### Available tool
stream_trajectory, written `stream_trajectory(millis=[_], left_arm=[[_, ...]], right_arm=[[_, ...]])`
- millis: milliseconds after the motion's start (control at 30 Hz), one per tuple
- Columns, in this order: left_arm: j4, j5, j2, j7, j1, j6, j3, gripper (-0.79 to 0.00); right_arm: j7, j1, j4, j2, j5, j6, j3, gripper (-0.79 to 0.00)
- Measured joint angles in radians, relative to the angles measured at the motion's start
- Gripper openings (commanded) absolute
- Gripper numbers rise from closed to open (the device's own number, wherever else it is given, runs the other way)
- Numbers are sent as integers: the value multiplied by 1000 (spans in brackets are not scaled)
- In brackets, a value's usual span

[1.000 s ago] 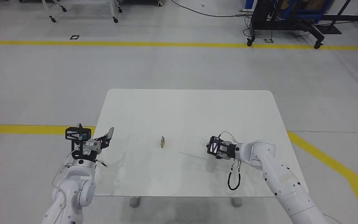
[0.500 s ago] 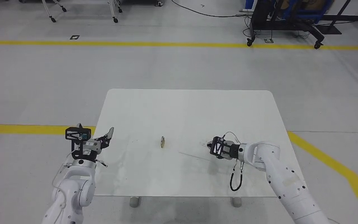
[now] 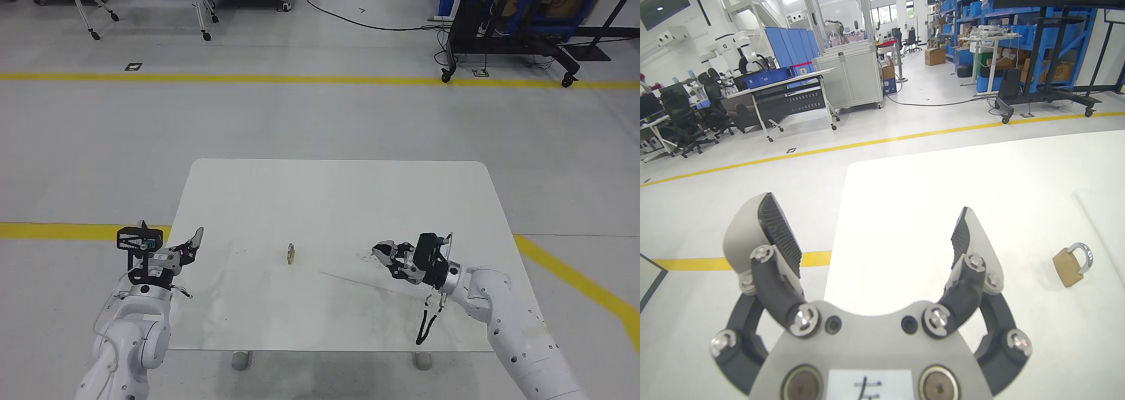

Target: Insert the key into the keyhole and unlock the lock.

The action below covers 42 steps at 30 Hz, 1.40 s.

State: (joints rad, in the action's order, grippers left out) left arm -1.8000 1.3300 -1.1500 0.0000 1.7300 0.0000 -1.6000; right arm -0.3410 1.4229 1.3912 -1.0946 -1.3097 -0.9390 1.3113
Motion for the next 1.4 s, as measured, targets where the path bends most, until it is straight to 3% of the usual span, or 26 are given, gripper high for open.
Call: stream_trajectory(millis=[367,433,633,767,867,1100,1200,1300,1400], left_arm=[[-48,84,-2,23,18,53,-40,0],[-51,-12,-8,12,3,-11,-32,0],[20,-623,-24,-179,-144,-300,85,0],[77,-983,-41,-356,-283,-308,201,0],[80,-1045,-42,-414,-325,-311,228,0],[80,-1022,-42,-405,-319,-309,228,0],[89,-1041,-49,-415,-302,-340,273,0],[133,-1242,-60,-483,-325,-428,342,0],[212,-1478,-72,-609,-396,-463,411,0]], right_arm=[[-23,2,-11,1,23,-11,8,-785],[-24,4,-13,0,27,-10,6,-785],[-2,-16,-72,-21,275,-75,-80,-785],[-24,-14,-65,-21,413,-73,-111,-785],[-19,-12,-65,-19,440,-73,-111,-785],[-19,-13,-65,-19,437,-73,-111,-785],[-20,-10,-62,-20,441,-73,-114,-785],[2,1,-52,-29,548,-73,-165,-785],[64,-15,-48,-33,714,-73,-214,-785]])
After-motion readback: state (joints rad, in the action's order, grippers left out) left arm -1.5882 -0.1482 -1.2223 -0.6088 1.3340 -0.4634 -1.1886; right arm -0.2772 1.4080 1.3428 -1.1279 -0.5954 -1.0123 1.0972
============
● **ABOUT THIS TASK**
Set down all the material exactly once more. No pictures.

● **SOLUTION TO THIS PROBLEM**
### Available tool
stream_trajectory, written `stream_trajectory(millis=[_], left_arm=[[_, ...]], right_arm=[[_, ...]])`
- millis: milliseconds after the motion's start (control at 30 Hz), one per tuple
- Columns, in this order: left_arm: j4, j5, j2, j7, j1, j6, j3, gripper (-0.79 to 0.00); right_arm: j7, j1, j4, j2, j5, j6, j3, gripper (-0.79 to 0.00)
- Measured joint angles in radians, relative to the angles measured at the motion's start
- Gripper openings (commanded) absolute
- Gripper numbers rise from closed to open (the device's own number, wherever else it is given, runs the other way)
- Numbers are sent as integers: the value multiplied by 1000 (spans in brackets are not scaled)
- In brackets, a value's usual span

[1.000 s ago] 
[0.500 s ago] 
[now] 

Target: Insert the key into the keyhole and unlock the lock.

The action below covers 42 steps at 30 Hz, 1.40 s.

State: (joints rad, in the action's order, grippers left out) left arm -1.8000 1.3300 -1.1500 0.0000 1.7300 0.0000 -1.6000; right arm -0.3410 1.4229 1.3912 -1.0946 -1.3097 -0.9390 1.3113
Motion for the next 1.4 s, as measured, targets where the path bends most, until it is straight to 3% of the usual span, or 26 are given, gripper high for open.
Call: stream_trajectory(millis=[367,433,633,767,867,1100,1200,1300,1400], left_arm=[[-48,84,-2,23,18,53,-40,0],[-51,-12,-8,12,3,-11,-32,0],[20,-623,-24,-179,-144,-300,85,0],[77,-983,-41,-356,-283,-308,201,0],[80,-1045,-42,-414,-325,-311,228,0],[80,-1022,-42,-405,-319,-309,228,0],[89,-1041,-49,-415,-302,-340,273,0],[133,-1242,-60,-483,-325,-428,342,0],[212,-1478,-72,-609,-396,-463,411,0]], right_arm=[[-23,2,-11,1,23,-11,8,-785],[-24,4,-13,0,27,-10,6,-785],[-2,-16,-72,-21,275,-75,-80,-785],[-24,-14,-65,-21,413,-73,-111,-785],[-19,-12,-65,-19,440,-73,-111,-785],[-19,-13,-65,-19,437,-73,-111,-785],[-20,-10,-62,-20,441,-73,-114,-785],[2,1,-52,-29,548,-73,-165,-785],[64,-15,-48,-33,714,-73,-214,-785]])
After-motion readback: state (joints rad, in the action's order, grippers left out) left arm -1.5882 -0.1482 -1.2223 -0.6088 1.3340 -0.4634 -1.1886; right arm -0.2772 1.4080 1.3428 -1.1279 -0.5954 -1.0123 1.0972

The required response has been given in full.